Auf der Plaza des ehemaligen Expo-Areals, wo sich zwischen dem Messegelände und den Pavillons einst Menschen unterschiedlichster Kulturen tummelten, sitzt inzwischen die Hochschule Hannover mit ihrer Fakultät Medien und Design. Wenn es dort heute nicht gerade eine Großveranstaltungen gibt, wirkt der Platz trostlos. An den Semesterferien liegt das offenbar nicht.
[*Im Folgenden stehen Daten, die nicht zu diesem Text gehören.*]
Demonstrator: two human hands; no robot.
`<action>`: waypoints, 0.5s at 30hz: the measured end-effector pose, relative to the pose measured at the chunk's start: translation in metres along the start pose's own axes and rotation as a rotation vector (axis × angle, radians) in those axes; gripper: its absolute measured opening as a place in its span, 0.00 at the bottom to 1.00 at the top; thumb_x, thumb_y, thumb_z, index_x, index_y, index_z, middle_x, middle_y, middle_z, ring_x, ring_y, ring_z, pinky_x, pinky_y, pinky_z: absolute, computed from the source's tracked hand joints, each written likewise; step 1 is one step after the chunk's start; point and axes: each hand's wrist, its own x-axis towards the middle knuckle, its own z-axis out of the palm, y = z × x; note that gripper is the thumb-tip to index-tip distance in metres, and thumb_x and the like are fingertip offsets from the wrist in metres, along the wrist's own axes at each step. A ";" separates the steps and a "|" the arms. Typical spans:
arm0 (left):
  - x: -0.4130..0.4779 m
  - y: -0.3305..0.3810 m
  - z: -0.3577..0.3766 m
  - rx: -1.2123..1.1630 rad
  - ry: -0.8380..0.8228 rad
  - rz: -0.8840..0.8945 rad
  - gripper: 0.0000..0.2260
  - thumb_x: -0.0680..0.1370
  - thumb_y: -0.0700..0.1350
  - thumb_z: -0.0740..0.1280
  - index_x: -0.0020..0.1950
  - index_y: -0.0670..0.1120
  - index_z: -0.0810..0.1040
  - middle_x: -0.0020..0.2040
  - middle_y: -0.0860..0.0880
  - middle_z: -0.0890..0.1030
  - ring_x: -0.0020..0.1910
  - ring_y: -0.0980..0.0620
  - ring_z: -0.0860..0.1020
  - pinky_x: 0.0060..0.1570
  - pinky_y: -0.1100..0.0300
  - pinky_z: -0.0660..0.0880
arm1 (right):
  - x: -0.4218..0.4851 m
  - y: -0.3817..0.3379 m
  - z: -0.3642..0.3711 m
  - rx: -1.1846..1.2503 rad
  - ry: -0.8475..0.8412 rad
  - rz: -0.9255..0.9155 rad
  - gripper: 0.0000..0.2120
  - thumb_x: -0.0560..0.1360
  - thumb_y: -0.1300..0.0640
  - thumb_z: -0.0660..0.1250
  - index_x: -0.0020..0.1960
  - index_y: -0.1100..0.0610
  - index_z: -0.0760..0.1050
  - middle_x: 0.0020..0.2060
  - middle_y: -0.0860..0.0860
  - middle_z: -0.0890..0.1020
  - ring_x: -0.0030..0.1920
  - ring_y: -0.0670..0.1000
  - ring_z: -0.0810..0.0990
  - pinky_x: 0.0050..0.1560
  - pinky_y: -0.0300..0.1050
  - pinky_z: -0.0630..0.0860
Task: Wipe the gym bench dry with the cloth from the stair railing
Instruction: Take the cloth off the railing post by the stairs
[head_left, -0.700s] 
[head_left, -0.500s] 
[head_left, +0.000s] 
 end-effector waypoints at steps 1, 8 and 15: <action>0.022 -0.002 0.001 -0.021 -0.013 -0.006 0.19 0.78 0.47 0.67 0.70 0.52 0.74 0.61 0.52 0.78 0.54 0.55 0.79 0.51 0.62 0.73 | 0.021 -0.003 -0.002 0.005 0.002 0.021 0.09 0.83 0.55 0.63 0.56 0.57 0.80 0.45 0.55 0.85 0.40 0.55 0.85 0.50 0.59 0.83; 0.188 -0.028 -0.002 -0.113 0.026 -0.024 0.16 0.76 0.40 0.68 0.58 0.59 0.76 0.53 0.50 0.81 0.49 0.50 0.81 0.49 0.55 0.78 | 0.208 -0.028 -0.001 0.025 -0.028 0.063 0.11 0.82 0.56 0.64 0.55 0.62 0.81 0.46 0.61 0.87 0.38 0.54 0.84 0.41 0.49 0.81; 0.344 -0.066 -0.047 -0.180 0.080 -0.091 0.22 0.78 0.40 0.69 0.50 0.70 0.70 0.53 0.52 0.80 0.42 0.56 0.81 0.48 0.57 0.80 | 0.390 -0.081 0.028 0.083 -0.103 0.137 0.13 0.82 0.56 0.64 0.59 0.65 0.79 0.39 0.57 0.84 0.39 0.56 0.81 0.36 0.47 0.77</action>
»Eigentlich ist es hier immer so leer, das wirkt ein wenig wie ein Industriegelände«, sagt die Architektur-Studentin Esmah Ghaffar. »Eine Wiese wäre schon sehr schön - die Bäume wirken so eingeengt«, findet Janosch Rohrßen, der Mediendesign studiert. Campus-Feeling sieht also anders aus. »Ab einer bestimmten Uhrzeit gibt es hier auch nichts mehr zu essen, da ist hier nichts mehr los«, sagt die Studentin Mai Pham.

Pavillons in Privatbesitz

Ist das alte Konzept der Weltausstellung im Zeitalter des Internets überhaupt noch tragbar? Ingrid Wähler verteidigt die Idee Expo. »Das Konzept hat sich geändert in den vergangenen 160 Jahren, heute werden keine Maschinen mehr präsentiert und keine neuen Errungenschaften.« Stattdessen gehe es um ein friedlich-fröhliches Zusammentreffen von Menschen aus aller Welt.

Von vergammelnden Pavillons lässt sich Wähler nicht beirren: »Dass wir einige Problemfälle haben, hängt damit zusammen, dass die Pavillons in Privatbesitz sind und die Leute, die sie damals gekauft haben, nun finanzielle Schwierigkeiten haben.«

Und dann nimmt sie den Besucher noch kurz mit in eine andere Welt, zeigt Porzellan aus dem Fürstentum Monaco, Bernstein aus Litauen, Schmuckkästen aus Indien. »Das sind Geschenke an die Bundesrepublik Deutschland, nicht an Hannover - und die verwahrt unser Verein.«

Finanziert wird das Exposeeum über Eintrittsgelder, das aber mehr schlecht als recht. Der Verein sucht neue Sponsoren. »Das ist die Last, die unser Verein auch trägt, weil sich sonst niemand drum kümmert«, sagt Wähler.